Si si si.

Il y a eu l’impressionnant Funeral, l’abyssal Neon Bible, et le sublime The Suburbs. Quand on fait commerce de l’épique, la tentation de viser toujours plus haut se fait sentir, et l’on pouvait craindre une folie des grandeurs pour le nouvel opus d’Arcade Fire, Reflektor, fortement anticipé, comme à peu près tous les albums du septet canadien. Les titres immédiats d’un côté (Disque 1), les introspections de l’autre (Disque 2), pour un double album, complet, total, cohérent, risqué et ambitieux. Et on pourrait se dire qu’en voulant contenter tout le monde, ils ne contentent finalement personne.  Mais si, en fait. Bon à part Greenwood, qui râle tout le temps.

Arcade-Fire1-tt-width-604-height-604

Peu importe le niveau d’écoute du disque et son degré de lecture, il y aurait bien plus qu’un article à écrire. En surface, on peut louer les dynamiques incroyables de l’album, avec au premier plan Reflektor ou Here Comes the Night Time. Deux titres qui rappellent à ceux qui voudraient nous faire croire que l’épique est un crescendo sans fin, que la beauté est une fois de plus dans les courbes, les surprises et les paliers. Et que dire des viscérales Normal Person, Joan of Arc, It’s Never Over (Oh Orpheus) qui prennent tout simplement aux tripes l’auditeur sidéré que je suis.

Au deuxième degré, on peut rappeler la prouesse d’un groupe vieux de dix ans qui se réinvente quasi totalement et délaisse sa noirceur-marque de fabrique pour… danser. En commençant par un enterrement, il fallait bien que l’évolution du groupe soit inversée par rapport à la “norme”. A ce titre, et à y regarder de près, il serait possible de faire un lien avec le chef d’oeuvre publié par Deerhunter cette année (Monomania), où les quatre gars d’Atlanta semblent enfin faire ce qui leur plaît, et où n’importe qui ne connaissant pas bien (ou mal) le groupe n’y voit que du feu quand à la prouesse artistique accomplie. Y compris pour les déflagrations inattendues de guitares (Normal Person, dont le chant possédé et presque schizophrénique rappelle effectivement le bon Bradford Cox sur Monomania). Et le plus intéressant dans tout cela ? A tendre vers le rock disco en tant que dynamique et pas en tant qu’univers ultra-référencé (l’anecdote attribue cela à l’influence du public haïtien sur l’enregistrement de l’album), les Canadiens n’ont jamais sonné aussi sincères. Et ceci, malgré les influences nombreuses ayant apporté leur pierre à l’édifice somptueux que représente Reflektor.

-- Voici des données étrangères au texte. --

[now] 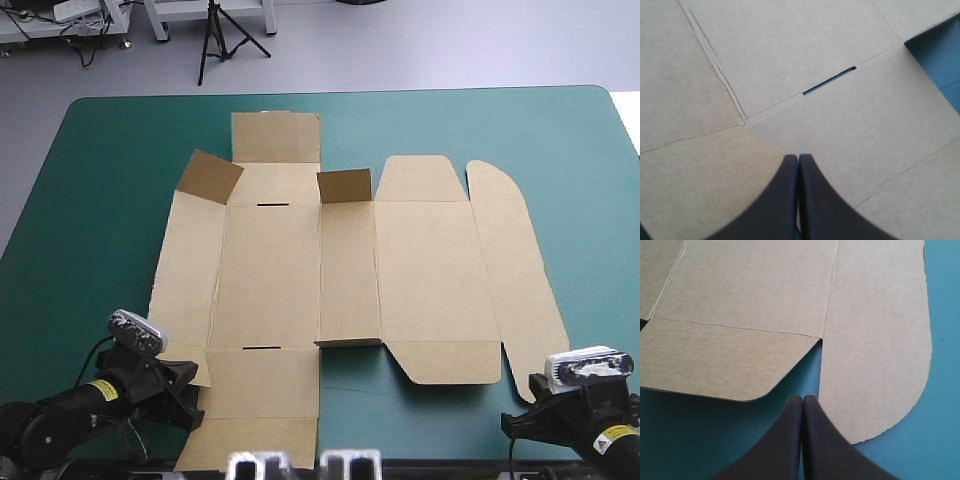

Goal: Fold the box

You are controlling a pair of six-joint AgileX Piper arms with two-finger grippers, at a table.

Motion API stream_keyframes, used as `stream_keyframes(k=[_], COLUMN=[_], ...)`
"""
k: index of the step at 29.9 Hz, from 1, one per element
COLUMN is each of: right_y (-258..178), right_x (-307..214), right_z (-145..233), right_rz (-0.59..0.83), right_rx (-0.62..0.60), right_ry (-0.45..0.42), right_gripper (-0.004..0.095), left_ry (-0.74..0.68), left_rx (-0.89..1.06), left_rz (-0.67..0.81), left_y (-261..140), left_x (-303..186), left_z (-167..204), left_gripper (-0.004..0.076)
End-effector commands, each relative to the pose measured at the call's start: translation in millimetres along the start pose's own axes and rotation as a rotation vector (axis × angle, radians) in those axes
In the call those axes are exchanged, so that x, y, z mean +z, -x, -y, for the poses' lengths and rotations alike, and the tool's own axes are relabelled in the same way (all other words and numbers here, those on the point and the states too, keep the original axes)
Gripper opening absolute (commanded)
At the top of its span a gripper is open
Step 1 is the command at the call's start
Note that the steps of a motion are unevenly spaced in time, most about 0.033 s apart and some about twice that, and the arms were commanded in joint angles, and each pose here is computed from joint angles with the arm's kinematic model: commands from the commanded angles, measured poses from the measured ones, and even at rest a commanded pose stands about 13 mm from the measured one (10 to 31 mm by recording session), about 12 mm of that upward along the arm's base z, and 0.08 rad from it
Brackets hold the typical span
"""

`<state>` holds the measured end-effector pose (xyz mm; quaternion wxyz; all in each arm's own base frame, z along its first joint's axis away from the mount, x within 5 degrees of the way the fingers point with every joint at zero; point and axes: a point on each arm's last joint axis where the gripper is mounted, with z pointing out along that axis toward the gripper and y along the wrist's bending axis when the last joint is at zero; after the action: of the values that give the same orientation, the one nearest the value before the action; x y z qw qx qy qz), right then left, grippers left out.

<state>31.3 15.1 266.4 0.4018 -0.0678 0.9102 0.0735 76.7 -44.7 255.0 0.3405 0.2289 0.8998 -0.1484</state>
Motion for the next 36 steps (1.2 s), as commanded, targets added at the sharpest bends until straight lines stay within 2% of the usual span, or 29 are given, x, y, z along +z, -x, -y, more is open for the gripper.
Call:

Au troisième degré (celui que je maîtrise le moins soyons honnête), Arcade Fire prend également de l’ampleur en terme de pop poétique pour aspirer à fédérer sur des thématiques littéraires et artistiques. Non contents d’avoir abordé la mort, la tristesse, et l’ennui, les Canadiens s’attaquent à l’art. Et comme tous les très grands disques, Reflektor est donc autant un chef d’oeuvre qu’une réflexion sur l’idée même de chef d’oeuvre (Awful Sound). Et qu’est-ce qu’un chef d’oeuvre pour Arcade Fire ? C’est ce que toi, petit auditeur veut bien y voir, ta propre réflexion sur la chose en somme.

Si je me permets donc ma propre réflexion (on est un peu là pour ça non ?), le chef d’oeuvre des Canadiens est surtout d’avoir réussi à concilier l’incandescence du premier album, l’épique du deuxième, la résonance poétique, sociale et politique du troisième album, et en prime, le soupçon de nouveauté en la présence de la bonne grosse basse funky qui a sans doute fait taper du pied James Murphy, le maître à danser de l’album.

Et quoi de mieux pour conclure l’album que Supersymmetry qui laisse place à des portes ouvertes infinies en terme d’interprétation ? 12 minutes jouées à l’endroit puis à l’envers, 12 minutes de synthés lustrés, de basses polies, et de sonorités luxuriantes, aqueuses et aériennes. 12 minutes de pop dansante renouvelée et de bruitisme contemplatif, réflexion assumée dans un miroir. Comme si leur musique, pour être belle ou insupportable, chiante ou inspirée, novatrice ou recyclée dépendait surtout du sens qu’on lui donne.